Requirement
Examine the entries and show every line in which the word "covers" is found.

________

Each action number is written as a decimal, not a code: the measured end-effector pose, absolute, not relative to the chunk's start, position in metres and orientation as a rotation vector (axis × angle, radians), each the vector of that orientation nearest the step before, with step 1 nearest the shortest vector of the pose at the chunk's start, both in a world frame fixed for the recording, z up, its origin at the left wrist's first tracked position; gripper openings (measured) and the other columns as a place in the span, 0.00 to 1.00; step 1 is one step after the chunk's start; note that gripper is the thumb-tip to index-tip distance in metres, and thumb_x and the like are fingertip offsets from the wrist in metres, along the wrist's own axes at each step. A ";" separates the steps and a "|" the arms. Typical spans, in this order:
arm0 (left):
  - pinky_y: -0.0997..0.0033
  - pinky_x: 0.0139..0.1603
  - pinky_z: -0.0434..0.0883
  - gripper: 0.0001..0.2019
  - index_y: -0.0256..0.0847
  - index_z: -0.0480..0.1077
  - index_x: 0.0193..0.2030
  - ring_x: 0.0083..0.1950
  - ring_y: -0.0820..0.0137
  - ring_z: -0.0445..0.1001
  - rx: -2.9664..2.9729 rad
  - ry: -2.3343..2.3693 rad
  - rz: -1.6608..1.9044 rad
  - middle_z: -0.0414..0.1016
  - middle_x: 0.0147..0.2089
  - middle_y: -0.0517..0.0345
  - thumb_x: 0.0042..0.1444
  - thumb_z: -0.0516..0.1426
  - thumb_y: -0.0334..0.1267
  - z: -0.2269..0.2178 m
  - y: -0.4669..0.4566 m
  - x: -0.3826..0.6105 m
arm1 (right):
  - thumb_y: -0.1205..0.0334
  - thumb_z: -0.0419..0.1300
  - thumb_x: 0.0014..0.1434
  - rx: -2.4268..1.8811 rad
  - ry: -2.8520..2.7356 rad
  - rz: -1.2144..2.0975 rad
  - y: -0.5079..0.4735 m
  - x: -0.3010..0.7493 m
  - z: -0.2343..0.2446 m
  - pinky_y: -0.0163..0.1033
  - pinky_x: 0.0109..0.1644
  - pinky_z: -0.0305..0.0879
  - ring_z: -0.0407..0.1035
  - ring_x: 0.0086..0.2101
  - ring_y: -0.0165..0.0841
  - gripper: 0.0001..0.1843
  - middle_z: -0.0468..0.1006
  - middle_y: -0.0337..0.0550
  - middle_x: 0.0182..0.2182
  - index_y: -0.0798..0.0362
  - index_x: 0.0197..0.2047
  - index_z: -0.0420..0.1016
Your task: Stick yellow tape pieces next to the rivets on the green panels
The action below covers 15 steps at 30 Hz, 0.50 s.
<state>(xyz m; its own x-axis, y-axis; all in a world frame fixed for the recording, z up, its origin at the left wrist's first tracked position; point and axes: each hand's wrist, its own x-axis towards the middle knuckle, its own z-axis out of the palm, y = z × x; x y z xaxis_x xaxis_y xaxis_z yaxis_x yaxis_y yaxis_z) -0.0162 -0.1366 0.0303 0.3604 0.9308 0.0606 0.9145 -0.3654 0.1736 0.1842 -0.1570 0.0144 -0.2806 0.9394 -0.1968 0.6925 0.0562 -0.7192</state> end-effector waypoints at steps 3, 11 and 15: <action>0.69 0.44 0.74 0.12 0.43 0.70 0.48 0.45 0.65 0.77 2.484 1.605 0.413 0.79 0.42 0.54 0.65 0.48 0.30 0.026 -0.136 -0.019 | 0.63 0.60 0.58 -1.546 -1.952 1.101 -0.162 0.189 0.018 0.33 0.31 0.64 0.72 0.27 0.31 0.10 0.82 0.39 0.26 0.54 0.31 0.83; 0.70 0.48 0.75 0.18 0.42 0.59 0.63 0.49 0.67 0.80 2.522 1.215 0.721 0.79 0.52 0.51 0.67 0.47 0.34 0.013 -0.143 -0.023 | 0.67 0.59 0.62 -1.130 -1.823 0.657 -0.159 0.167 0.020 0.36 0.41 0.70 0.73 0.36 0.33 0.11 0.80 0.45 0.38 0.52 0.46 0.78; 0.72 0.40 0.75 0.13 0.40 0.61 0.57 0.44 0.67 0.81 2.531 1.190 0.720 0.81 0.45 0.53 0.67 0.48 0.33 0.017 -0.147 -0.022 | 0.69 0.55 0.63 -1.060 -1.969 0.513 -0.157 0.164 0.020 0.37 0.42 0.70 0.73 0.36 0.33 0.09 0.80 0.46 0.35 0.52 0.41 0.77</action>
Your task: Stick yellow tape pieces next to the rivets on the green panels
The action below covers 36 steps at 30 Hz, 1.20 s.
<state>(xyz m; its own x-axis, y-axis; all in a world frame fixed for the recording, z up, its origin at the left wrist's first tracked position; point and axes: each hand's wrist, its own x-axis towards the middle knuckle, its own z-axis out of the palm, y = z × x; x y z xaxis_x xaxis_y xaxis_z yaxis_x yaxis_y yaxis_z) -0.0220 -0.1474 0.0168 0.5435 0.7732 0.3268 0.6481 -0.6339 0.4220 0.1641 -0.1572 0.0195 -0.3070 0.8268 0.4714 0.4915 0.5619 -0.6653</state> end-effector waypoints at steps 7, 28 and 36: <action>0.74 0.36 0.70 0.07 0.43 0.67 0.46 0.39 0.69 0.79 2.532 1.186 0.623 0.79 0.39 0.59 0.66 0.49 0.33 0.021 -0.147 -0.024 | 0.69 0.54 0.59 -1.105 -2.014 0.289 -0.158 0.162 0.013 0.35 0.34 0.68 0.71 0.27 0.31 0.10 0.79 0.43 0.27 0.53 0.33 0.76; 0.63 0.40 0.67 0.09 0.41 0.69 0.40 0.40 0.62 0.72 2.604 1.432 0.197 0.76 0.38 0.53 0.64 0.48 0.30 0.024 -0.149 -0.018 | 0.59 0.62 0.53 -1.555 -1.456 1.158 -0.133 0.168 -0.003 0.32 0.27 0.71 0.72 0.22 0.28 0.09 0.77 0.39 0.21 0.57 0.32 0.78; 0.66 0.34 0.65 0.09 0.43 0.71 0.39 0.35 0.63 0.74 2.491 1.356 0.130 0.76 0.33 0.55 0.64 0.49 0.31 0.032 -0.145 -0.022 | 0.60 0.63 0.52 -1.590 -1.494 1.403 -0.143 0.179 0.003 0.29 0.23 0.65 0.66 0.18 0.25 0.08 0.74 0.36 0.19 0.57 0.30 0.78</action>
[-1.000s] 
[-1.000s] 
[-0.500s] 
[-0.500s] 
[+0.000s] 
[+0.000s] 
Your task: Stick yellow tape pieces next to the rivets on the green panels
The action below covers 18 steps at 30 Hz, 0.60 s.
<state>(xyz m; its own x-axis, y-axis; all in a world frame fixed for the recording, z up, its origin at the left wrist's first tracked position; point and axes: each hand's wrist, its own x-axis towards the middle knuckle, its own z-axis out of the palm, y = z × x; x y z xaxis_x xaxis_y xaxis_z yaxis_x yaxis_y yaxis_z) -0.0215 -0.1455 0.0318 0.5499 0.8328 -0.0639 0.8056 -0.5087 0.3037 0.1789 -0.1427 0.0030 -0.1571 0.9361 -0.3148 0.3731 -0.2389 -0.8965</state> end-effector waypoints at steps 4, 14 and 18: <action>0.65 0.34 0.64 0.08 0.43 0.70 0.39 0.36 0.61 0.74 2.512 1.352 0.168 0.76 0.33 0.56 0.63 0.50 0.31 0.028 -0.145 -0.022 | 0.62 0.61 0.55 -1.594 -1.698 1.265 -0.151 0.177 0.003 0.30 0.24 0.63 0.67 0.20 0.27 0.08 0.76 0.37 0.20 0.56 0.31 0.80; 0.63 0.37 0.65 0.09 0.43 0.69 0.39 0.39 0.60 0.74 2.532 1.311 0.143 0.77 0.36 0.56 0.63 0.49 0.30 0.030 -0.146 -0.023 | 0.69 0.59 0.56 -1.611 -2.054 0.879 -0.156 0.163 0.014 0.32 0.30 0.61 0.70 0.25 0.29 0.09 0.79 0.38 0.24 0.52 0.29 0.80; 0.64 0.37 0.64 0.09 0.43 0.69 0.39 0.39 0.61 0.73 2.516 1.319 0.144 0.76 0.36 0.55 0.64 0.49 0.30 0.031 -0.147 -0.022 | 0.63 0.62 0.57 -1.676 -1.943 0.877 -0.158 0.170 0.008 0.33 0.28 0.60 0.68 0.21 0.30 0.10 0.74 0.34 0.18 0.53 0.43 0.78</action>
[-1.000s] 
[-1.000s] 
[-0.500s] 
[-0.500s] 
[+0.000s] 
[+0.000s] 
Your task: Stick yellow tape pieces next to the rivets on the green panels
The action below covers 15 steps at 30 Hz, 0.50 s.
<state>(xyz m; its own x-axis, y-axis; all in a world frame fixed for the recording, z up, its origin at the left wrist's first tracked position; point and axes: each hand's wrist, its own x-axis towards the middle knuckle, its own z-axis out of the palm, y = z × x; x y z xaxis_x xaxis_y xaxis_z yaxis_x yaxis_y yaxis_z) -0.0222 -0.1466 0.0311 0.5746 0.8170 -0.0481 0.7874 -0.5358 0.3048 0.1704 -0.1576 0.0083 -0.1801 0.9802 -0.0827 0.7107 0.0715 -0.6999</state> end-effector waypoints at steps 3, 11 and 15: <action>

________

Solution to the problem
The action below covers 15 steps at 30 Hz, 0.50 s.
The action below covers 36 steps at 30 Hz, 1.20 s.
The action below covers 18 steps at 30 Hz, 0.60 s.
The action below covers 15 steps at 30 Hz, 0.50 s.

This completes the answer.